This study systematically reveals the critical role of AXL protein in bone-metastatic prostate cancer and demonstrates that monotherapy with the soluble AXL receptor batiraxcept or its combination with chemotherapy drugs docetaxel/carboplatin effectively suppresses tumor growth and metastasis, showing significant clinical translational potential.
Literature Overview
This article, 'Targeting AXL Inhibits Prostate Cancer Bone Metastasis', published in Clinical Cancer Research, reviews the functional role of the AXL signaling pathway in bone-metastatic prostate cancer and evaluates the antitumor and antimetastatic effects of batiraxcept (a soluble AXL receptor) alone or in combination with docetaxel/carboplatin. The study further confirms AXL's critical role in tumor stem cell maintenance, chemoresistance, and bone metastasis through patient-derived xenograft (PDX) models and molecular mechanism analyses.
Background Knowledge
Prostate cancer (PCa) is one of the most common malignant tumors in men, with bone metastasis in advanced stages being a leading cause of mortality. Although androgen deprivation therapy (ADT) and novel chemotherapeutic agents like docetaxel/carboplatin provide short-term disease control, most patients progress to castration-resistant metastatic disease (mCRPC) or neuroendocrine prostate cancer (NEPC), with poor prognosis. AXL, a member of the TAM (TYRO3, AXL, MER) receptor family, interacts with its ligand GAS6, which is highly expressed in the bone marrow microenvironment and promotes tumor growth, invasion, and drug resistance. Current AXL inhibition strategies, such as small-molecule kinase inhibitors, face clinical limitations due to off-target effects and toxicity. Batiraxcept, a high-affinity soluble AXL receptor, effectively blocks the GAS6-AXL signaling axis to inhibit tumor progression. This study systematically evaluates the antitumor efficacy of batiraxcept and its synergistic effects with chemotherapy through multi-model and multi-omics analyses, providing new molecular targets and therapeutic strategies for bone-metastatic prostate cancer.
Research Methods and Experiments
The research team analyzed phosphorylated AXL (p-AXL) expression in biopsy samples from 31 patients with bone-metastatic mCRPC and assessed its correlation with overall survival (OS) using Kaplan-Meier analysis.

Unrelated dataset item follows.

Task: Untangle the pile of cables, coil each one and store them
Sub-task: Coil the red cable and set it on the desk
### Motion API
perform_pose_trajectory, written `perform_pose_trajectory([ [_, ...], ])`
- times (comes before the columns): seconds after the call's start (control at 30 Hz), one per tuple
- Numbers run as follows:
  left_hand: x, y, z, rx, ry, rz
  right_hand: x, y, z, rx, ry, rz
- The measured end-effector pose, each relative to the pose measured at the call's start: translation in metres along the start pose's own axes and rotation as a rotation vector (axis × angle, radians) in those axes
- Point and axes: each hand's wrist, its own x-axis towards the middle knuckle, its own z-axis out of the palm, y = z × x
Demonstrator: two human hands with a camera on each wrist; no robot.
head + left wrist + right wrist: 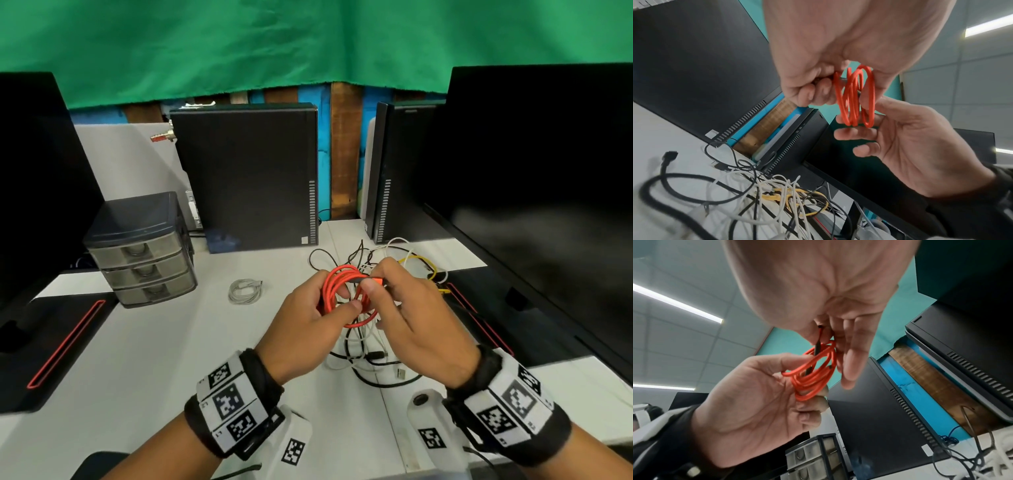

Subsequently, LuCaP 147, 147CR, 35, 35CR, and 49 PDX models were employed. Tumor cells were injected into mouse tibias to evaluate the effects of batiraxcept monotherapy or combination therapy with docetaxel/carboplatin on tumor growth and lung metastasis. Key methodologies included serum PSA detection, bioluminescence imaging (BLI), qRT-PCR, immunohistochemistry (IHC), and Western blot to assess tumor burden, metastasis, and signaling pathway alterations.
Key Conclusions and Perspectives
Research Significance and Prospects
This study provides robust preclinical evidence for AXL-targeted therapeutic strategies in bone-metastatic prostate cancer and reveals the potential for synergistic enhancement of antitumor activity through combination with chemotherapy. Future clinical trials should validate batiraxcept's efficacy in patients with high AXL expression and explore its applications in other cancers.
Conclusion
This study systematically evaluates AXL's critical role in bone-metastatic prostate cancer and confirms batiraxcept's antitumor efficacy as monotherapy or combined with docetaxel/carboplatin. The research demonstrates that batiraxcept effectively suppresses intraosseous tumor growth and lung metastasis through multi-mechanistic regulation of stemness genes and signaling pathways. Additionally, batiraxcept exhibits favorable safety profiles in preclinical models, strongly supporting subsequent clinical trials. This work identifies AXL as a novel therapeutic target and provides a promising strategy to improve clinical outcomes for patients with bone-metastatic prostate cancer.